Naturally, there are issues with assuming any of these aspects as being fixed and there is a danger in particular of conflating transition with adolescence, given a potential six-year span of puberty onset within any cohort. In addition, the 2020–2021 transitioning Year 6 cohort, the focus of the present study, faced unique changes to almost all social apparatus associated with schooling and beyond, as well as a complete disruption to regular demarcations of time during lockdowns. During the 18 months of our study, this cohort faced multiple, smaller transitions in and out of lockdowns as well, an example of learning time being further ‘decentralised’ (Leaton Gray Citation2017, 64). On the one hand, the narrative of ‘lost time’ seemed to dominate concerns about students’ attainment but, on the other hand, there was a recognition by Year 6 teachers and students, at least in our study, (Leaton Gray et al. Citation2021) that some time was gained by the removal of Standardised Attainment tests (SATS). This is particularly as preparation for these high stakes end-of-primary school tests in Mathematics, Reading, and Spelling, Punctuation and Grammar (SPaG), usually tends to dominate the Year 6 curriculum due to their function as public accountability measures for schools.

In summary, the COVID-19 pandemic clearly disrupted multiple aspects of transitioning students’ environmental contexts, relationships and time – and we set out to investigate the resulting impact on both wellbeing and achievement over this extended period from the end of year 6 to the end of year 7, with the aim of providing guidance for students and schools on how to support this transition more effectively.

Research design

A mixed methods, emergent design using questionnaires and interviews was employed in order to understand both the scale and particularities of the issues affecting the transitioning Year 6–7 cohort of 2020. Both teachers and students were invited, in order to provide a range of perspectives. Initially, just one phase was planned to publish guidance for schools in September 2021, funded by Wellcome and the UCL Office of the Vice-Provost (Advancement). However, it quickly became clear that the impact of COVID on this cohort would continue into Year 7 and two more phases were planned for the first and third terms of Year 7 in 2020–2021.

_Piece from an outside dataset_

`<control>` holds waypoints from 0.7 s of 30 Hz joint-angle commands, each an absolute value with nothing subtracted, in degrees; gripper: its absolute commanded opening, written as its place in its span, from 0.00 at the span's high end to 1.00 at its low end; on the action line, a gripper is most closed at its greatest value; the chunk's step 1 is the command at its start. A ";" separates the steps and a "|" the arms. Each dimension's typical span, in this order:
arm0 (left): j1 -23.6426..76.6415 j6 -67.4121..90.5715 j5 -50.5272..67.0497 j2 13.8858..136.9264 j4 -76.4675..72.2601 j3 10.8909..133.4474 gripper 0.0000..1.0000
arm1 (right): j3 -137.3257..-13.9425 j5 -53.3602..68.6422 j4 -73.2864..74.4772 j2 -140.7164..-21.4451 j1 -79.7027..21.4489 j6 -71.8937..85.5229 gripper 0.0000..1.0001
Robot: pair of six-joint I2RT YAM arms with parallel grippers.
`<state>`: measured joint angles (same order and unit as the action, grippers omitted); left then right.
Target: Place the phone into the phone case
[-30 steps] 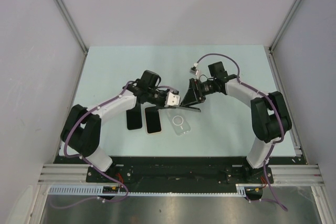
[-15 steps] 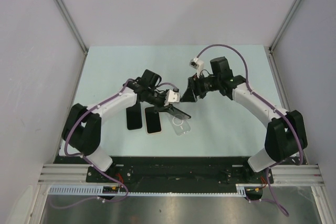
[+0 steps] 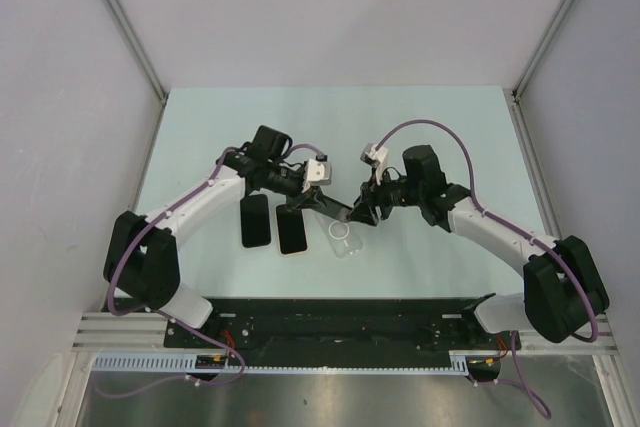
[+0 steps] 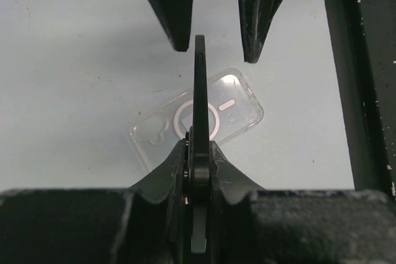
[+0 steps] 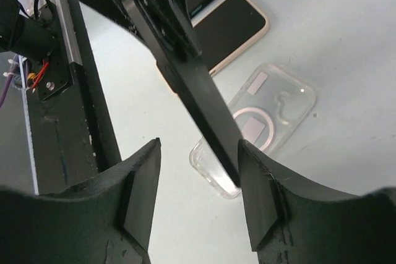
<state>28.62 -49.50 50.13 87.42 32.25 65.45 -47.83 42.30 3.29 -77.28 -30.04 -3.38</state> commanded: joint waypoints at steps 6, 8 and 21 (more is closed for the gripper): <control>28.39 -47.20 58.01 85.78 34.80 67.68 1.00 | -47.99 37.62 -6.77 -77.96 -33.39 -9.13 0.40; 28.39 -47.28 58.18 85.96 35.07 67.76 1.00 | -47.90 37.09 -7.03 -78.57 -33.92 -9.58 0.41; 27.77 -48.16 60.29 86.31 35.07 68.47 0.84 | -47.90 44.98 -7.47 -81.03 -34.19 -7.21 0.95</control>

Recruitment of participants and ethical considerations

Given pandemic restrictions, recruitment moved online through departmental colleagues’ social media accounts, parental WhatsApp groups, email circulars from organisations such as the Chartered College of Teaching and, once schools reopened, Initial Teacher Education (ITE) partners. Institutional ethical approval was expedited but close scrutiny was paid to any potential time burden and triggering of negative emotions. The option of surveys or interviews was always given and working completely remotely meant both students and teachers were often at ease and interviews usually lasted longer than anticipated. All interviewers of students had enhanced DBS checks and parents were actively involved in arranging interviews. Personal data was only requested as an option to facilitate further contact.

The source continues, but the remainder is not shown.